--- Problem to work on ---
Find every line below that contains the word "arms" and copy it out.

--- Dataset extract ---
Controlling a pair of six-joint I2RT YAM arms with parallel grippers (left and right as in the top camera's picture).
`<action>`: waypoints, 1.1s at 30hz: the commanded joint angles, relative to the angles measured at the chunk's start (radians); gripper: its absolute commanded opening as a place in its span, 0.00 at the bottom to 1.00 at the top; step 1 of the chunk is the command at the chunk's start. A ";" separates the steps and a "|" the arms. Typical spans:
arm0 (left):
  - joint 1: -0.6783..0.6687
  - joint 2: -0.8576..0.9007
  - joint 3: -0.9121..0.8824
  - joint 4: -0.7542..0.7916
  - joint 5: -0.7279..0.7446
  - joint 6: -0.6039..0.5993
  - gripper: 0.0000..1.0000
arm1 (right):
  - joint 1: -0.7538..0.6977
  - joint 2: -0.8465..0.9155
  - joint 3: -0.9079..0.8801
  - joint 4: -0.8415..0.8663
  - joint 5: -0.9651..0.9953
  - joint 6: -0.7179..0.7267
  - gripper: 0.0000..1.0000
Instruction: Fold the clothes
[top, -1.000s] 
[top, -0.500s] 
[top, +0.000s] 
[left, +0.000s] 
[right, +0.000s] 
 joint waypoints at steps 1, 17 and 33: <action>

--- Task answer ---
Controlling a pair of six-joint I2RT YAM arms with parallel grippers (left and right as in the top camera's picture).
`<action>`: waypoints, 1.1s at 30hz: the commanded joint angles, relative to the angles measured at the chunk's start (radians); gripper: its absolute commanded opening as a place in its span, 0.00 at the bottom to 1.00 at the top; step 1 of the chunk is the command at the chunk's start. A ";" separates the steps and a "|" the arms. Typical spans:

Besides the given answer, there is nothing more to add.